I have been off the wire for quite a few months now--shockingly (to me anyway) my baby is four months this week--so, I shouldn't have any excuses, right? Yeah, right. It seems that every day is a race. Have you ever considered training for a marathon? I have. Yes, I have been called crazy before. I also have been running on and off since I was in 8th grade, so, it is definitely something that has tickled my brain before. Lately, though, I have felt that everyday of my life was like running a marathon. Not that you need an example, but here is one: Thursday I got up at 6:20 am, fought the kids who were hung over from Halloween to get chores done and off to school by 7:45, taking care of baby in the meantime. My son came in from doing chores to tell me that he thought our horse was dying, so in between getting them off and my next item on the agenda, my husband and I tried to take care of him, to no avail. I had to be somewhere by 9 am to help someone pack up for a move, my daughter gets out at 9:45, so I sent her to a friends, by the time we were done it was time to feed the baby and pick-up the boys--I had learned two days before that they had parent-teacher conferences that day, after I had already scheduled the baby's appointment for his 4-month check-up and immunizations. So, by the time I got them home, fed, and checked on the horse (finally making arrangements for my husband to come home and help take care of him, and worrying about not being there for my kids as they said good-bye) back to three parent-teacher conferences, down to Caliente to the clinic, then to get shots, then to run a few more errands, home to pick up my daughter for dance, home to make dinner and get ready for another meeting. Not a second for any cleaning, laundry, dishes, so the house is kind of scary, but at least the day is over. Thank heavens it is the weekend (we're on a 4-day school week), because we didn't get any time for homework, which usually takes 2-3 hours a day. We recently learned that two of our sons are dyslexic and so the majority of the effort to help them learn to read fluently comes back on me.
Not every day is quite this busy, but at the same time, I usually get to sit when I am feeding the baby and that doesn't make for easy typing, so my blogging gets neglected pretty badly. In the midst of the baby coming, school starting, learning about the dyslexia, there was also the issue of the family farm.
|
My dad and several of the grandkids, doing chores at the farm. |
This past few months, my grandparent's sold the family farm that my dad and his twin brother have ran for the last 30 years. The farm that I spent my childhood on. And, the weight of something like that weighs heavily on all of us. It has caused a lot of hard feelings.
|
My mom and two of my kids feeding a calf. |
They sold it to one of my dad's younger brother's who has never been involved with it. They sold it to him after promising my dad and uncle that they would talk to them, give them the opportunity first. They sold it without even telling them. And, so our family has been grieving. It has like losing a family member.
There is a grieving process--hurt and anger, and trying to not tear the family apart in the process, love those who have hurt and forgive. And while I no longer live in Utah, next to the farm, my kids still loved to go and help grandpa do chores and be at the farm and it has become a part of them, so three generations of my family, and my uncle's family are grieving the loss.

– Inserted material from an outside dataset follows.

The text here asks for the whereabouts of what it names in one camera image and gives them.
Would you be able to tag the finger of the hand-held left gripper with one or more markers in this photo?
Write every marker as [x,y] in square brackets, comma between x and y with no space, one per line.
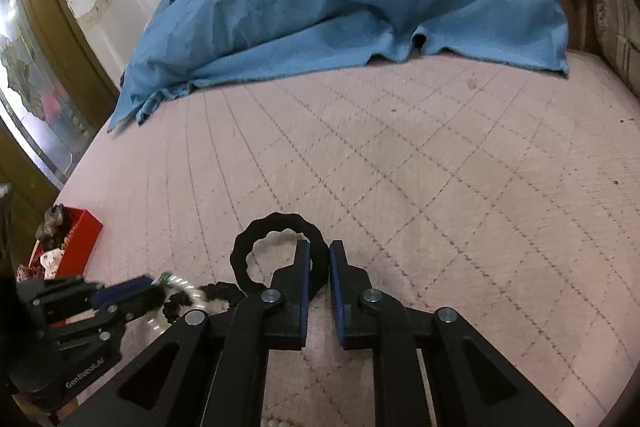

We spent a lot of time listening and learning in the last couple of years of Farm Bureau meetings and conferences to people who have seen so many familiar stories and have tried so hard to help prevent these break-ups and losses, but my dad never truly believed that it would happen--that his parents would sell him out.
So, they have been looking for pasture for the horses, gathering up the few things they were allowed to take, and trying hard to not become bitter. And, at least, in a way, the farm is still in the 'family,' though that means a hobby farm for my wealthy aunt and uncle. The years, hours, blood, sweat and tears my dad and uncle have put into have almost no account to them. The memories are all we have to hold, and right now, they hurt to think about because they still represent loss. And, though there is a lot more I could say, this was the first time I really even felt I could type about it (and had time to), without the hurt and frustration and bitterness that have been plaguing me when I think about it.
So, my advice to any of you who are going to be passing on the farm, or wanting to be involved with the passing on of the farm--don't think that it won't happen to you the way it happened to us--take the time to meet with a mediator, to discuss to plan, to express feelings. Did my grandparents have any idea how much this would hurt their sons? I honestly don't know--I hope not, because I don't want to believe they would have gone forward with it knowing that, but at the same time I can't imagine how they couldn't. Weekends and summers and early mornings and late nights--chores have to be done, cows fed, horses, hay. The barn with the swing out of the hayloft. Water turns, digging ditches in springtime. Fixing equipment that's always breaking down. Not an easy thing to take care of for years, but an even harder thing to have one day and gone the next.